▶ **EXERCISE BRIEF**:
Print the range of lines that opens with the line containing "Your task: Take" and closes with the last line of the listing. Include both ends; print nothing more.

▶ **EXERCISE DATA**:
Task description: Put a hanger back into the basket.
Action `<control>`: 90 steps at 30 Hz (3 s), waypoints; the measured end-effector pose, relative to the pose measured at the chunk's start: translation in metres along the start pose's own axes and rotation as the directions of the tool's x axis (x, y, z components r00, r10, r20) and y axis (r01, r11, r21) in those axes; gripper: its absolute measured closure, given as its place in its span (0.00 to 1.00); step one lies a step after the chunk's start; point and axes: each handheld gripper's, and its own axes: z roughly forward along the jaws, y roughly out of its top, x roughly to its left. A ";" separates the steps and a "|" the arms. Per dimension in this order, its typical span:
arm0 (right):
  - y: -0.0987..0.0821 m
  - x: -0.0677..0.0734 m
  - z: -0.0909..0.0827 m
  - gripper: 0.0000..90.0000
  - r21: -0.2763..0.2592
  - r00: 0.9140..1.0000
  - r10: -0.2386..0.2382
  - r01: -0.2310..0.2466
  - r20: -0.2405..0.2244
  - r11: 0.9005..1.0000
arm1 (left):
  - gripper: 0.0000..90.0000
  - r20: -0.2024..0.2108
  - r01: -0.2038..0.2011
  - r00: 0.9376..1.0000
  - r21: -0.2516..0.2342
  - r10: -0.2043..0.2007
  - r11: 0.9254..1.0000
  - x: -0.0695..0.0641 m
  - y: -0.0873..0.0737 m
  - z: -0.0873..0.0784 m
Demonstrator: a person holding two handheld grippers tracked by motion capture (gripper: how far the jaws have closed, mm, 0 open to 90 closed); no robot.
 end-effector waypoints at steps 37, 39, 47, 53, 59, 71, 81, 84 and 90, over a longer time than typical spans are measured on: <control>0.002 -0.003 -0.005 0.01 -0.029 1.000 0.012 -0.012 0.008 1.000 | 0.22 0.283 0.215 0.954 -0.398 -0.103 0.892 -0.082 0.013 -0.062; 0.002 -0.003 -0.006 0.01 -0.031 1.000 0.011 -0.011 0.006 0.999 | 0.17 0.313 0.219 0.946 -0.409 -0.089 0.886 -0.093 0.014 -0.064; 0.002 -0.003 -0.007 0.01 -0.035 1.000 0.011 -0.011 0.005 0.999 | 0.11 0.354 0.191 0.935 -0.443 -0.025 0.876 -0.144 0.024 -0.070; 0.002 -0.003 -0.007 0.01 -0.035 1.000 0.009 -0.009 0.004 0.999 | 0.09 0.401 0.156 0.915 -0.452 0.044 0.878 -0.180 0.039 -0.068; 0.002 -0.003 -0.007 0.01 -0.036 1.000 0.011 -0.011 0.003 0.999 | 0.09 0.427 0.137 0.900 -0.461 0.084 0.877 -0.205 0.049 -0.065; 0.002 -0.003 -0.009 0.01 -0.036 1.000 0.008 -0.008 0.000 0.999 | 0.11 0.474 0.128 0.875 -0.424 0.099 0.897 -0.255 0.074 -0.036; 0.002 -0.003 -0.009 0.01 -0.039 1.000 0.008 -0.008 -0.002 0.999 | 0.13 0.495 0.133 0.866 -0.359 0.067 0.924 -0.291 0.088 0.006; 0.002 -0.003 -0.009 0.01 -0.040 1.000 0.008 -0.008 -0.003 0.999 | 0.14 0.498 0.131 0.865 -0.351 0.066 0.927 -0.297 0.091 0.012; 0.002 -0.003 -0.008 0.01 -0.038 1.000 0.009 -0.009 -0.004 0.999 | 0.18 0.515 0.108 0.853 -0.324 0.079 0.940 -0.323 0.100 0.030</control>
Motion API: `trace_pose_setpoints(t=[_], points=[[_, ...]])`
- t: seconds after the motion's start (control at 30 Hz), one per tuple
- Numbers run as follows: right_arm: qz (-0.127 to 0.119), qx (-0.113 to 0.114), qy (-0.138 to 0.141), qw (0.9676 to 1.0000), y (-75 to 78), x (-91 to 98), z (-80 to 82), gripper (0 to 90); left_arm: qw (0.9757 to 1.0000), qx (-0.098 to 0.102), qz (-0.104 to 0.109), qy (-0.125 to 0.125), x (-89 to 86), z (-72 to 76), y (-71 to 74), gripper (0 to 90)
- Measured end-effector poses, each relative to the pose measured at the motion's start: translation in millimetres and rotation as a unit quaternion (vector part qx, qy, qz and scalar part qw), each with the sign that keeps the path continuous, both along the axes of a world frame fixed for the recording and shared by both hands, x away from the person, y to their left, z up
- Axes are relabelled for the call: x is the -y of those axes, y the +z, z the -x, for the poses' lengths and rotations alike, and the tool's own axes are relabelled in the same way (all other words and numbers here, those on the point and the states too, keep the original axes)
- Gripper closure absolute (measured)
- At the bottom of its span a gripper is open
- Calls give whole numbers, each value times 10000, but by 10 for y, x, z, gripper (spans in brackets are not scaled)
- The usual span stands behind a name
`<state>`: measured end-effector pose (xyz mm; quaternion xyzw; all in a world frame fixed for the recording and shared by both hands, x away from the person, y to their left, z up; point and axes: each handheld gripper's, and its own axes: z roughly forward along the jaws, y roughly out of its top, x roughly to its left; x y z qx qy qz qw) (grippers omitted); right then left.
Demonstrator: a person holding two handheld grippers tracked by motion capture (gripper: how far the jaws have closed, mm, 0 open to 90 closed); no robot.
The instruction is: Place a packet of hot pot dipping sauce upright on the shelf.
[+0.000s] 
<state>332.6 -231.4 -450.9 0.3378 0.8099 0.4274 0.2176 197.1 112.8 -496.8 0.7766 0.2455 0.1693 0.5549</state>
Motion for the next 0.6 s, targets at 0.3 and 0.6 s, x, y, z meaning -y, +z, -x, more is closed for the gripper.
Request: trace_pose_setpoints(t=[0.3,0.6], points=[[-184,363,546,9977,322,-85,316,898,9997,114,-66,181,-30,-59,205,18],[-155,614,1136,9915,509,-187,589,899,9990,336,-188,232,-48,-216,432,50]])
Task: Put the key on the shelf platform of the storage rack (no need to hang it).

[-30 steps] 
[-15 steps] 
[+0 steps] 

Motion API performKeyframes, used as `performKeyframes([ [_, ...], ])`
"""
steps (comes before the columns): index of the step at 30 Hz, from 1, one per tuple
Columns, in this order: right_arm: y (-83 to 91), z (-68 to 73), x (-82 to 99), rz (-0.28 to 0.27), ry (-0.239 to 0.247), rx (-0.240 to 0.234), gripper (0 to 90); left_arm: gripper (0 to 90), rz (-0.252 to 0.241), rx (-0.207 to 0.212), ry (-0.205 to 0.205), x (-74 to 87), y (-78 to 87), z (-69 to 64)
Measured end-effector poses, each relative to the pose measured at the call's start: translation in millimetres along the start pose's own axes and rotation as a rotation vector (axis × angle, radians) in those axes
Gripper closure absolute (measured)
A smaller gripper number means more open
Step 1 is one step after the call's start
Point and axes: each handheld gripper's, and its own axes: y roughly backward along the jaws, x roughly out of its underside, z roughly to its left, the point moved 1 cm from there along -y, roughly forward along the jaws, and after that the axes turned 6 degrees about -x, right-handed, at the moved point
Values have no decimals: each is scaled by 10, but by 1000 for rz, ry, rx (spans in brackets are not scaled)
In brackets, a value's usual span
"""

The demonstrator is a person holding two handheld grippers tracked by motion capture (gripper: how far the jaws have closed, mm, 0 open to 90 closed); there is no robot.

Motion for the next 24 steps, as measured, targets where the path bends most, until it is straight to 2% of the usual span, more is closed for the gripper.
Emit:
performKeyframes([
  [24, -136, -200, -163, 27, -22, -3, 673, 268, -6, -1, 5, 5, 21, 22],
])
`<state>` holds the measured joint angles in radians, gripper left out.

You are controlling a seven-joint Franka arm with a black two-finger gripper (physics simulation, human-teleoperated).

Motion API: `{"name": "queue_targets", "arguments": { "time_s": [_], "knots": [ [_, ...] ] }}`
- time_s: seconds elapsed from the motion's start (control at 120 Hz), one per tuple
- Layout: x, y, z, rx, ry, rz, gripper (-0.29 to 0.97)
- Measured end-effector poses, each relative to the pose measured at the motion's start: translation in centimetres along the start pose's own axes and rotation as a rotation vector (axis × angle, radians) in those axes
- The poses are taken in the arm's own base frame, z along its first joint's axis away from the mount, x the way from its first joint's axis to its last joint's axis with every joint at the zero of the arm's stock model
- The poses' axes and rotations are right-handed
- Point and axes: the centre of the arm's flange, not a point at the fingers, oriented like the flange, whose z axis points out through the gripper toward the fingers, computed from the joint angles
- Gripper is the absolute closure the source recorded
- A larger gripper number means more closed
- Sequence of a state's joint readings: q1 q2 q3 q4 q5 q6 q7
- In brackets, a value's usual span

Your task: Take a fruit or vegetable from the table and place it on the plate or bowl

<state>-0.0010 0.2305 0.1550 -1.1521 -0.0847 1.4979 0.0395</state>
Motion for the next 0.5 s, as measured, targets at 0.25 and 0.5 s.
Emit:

▶ **TASK ANSWER**:
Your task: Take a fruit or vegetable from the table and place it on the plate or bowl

<state>-0.0010 0.2305 0.1550 -1.1521 -0.0847 1.4979 0.0395</state>
Motion for the next 0.5 s, as measured, targets at 0.25 and 0.5 s.
Emit:

The required response has been given in full.